Author's Note: This was written for the A Letter From My Hogwarts Days Challenge - 2012 edition. My character was Phineas Nigellus Black and I must admit I struggled a bit.

June 1st 1865

And so another year at Hogwarts School of Witch Craft and Wizardry is almost at an end. But, unlike past years, the doors close on me for the last time. I will not leave to go on my holidays with the reassurance that I will return to these hallowed halls again. I leave to go into the world, the real world, a place I have never been. The people who have been there do not rave about it. It is all bills and work and watching those around you sink into unspeakable poverty; to be perfectly honest I do not think it will suit me.

I have never wanted to take life seriously, a fact I'm sure most of my professors will confirm. A day in which I can laugh with friends is all I really ask. But I fear the world will change me to a point when I cannot laugh at myself anymore. The day when I can no longer laugh at all will follow, trailed by the sad time when I do not recognize the person I have become.

If you are reading this, then you are me, a future version of the boy who writes this.
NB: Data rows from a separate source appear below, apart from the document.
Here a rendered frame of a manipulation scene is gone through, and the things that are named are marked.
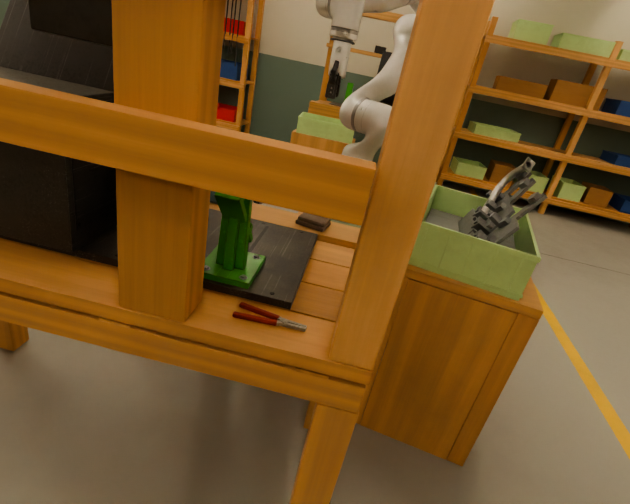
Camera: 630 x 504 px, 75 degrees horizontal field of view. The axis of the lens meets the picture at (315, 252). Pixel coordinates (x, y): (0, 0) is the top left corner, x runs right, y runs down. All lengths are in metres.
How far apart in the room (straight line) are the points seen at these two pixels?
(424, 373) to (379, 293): 1.01
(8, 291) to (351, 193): 0.75
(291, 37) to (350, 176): 6.18
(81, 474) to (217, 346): 0.99
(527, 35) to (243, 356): 5.73
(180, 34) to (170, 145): 0.16
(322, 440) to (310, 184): 0.59
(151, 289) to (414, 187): 0.53
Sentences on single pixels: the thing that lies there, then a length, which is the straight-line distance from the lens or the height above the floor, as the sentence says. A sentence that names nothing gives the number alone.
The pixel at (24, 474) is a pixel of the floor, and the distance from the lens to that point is 1.80.
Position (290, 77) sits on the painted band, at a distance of 6.74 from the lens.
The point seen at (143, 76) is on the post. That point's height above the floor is 1.32.
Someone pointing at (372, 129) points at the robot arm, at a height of 1.21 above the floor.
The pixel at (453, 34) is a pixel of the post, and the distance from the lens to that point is 0.64.
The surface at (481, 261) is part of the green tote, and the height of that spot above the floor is 0.89.
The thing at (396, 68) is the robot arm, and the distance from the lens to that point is 1.62.
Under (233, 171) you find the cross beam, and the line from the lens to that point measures 0.64.
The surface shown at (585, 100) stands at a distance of 6.47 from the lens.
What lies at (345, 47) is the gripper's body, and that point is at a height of 1.44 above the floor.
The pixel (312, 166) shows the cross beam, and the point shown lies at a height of 1.26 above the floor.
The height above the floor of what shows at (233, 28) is 1.49.
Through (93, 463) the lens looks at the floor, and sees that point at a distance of 1.77.
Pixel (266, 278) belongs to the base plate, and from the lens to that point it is 1.00.
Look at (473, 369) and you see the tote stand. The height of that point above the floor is 0.48.
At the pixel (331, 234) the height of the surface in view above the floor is 0.90.
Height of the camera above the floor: 1.41
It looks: 26 degrees down
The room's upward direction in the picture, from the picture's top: 12 degrees clockwise
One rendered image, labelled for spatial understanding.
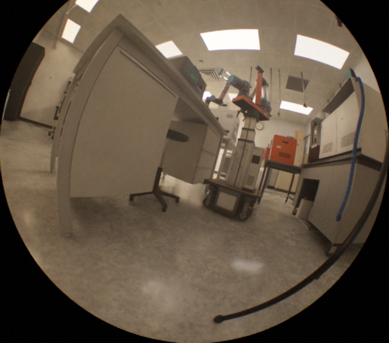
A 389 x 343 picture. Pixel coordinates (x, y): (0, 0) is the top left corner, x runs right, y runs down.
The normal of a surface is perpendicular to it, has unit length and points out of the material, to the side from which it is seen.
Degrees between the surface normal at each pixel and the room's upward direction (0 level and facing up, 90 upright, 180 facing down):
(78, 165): 90
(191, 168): 90
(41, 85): 90
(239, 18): 180
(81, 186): 90
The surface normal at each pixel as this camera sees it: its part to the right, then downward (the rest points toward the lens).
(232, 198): -0.49, -0.18
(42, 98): 0.87, 0.22
Perhaps I have not changed as much as I predicted. What ever your present and my fate holds, I write this to you as a plea. I write this to remind you of what once you valued. I ask you, as your origin, to do these few things for me:

Remember how to smile. If the world is as hard as they say, then things will inevitably get tough. It is possible that you have weathered many storms, storms that I would not be tactless enough to downplay in this note. I can not say what the future holds, but if you have indeed reached the point when laugher no longer comes, I ask that you remember. I am the joker, you were the joker; we can be that again.

Never close your mind. We were raised in an environment that drilled a singular mindset. We have been told all lives the right things to do and think. While I would never think of asking you to disobey the words of our excellent parents, I only wish that you should be open to the possibility that they were wrong. Find your own way of thinking, do not be kept in stone by the beliefs of our ancestors.

Do not look back too often. As I realize now, looking at around at the common room that has been my home for seven years, there are parts of my life, which were parts of your life, that will come to an end. We can not go back, even if we should want to. I pray that you never get lost, looking at what you had. Take only memories and lessons, leave only footprints and then lock the door.

Do not become like our father. I do not speak of the man who ran governments single handedly, taught us how to fly or gave us a roof over our heads. I talk of the man who drank more than he should, hit our mother and, though he was surrounded by people, ultimately died alone. He tried to take too much upon himself. Remember you are only human and do not make the mistakes that he did.

Part of me doesn't want to finish writing this; perhaps, as you read it, you will remember the feeling. As soon I finish this, I must go and take my final examinations. I do not want to, but that is the way of the world. I daresay that I have had to do many things I did not want to do in my journey to becoming you. I wonder, if there was a way to see my fate, would I look? At present, I think it is best not to know. Maybe you feel differently. Whatever happens, I hope I shall not disappoint you. I hope you do not look back on this with regret. I hope that you have lived, as I have so far, and not merely existed.

Yours Hopefully,

Phineas Nigellus Black

Headmaster Black saw the faded parchment envelope at the bottom of a trunk one day. He ripped it to pieces, for he knew it contained promises he had not kept to a boy he no longer knew.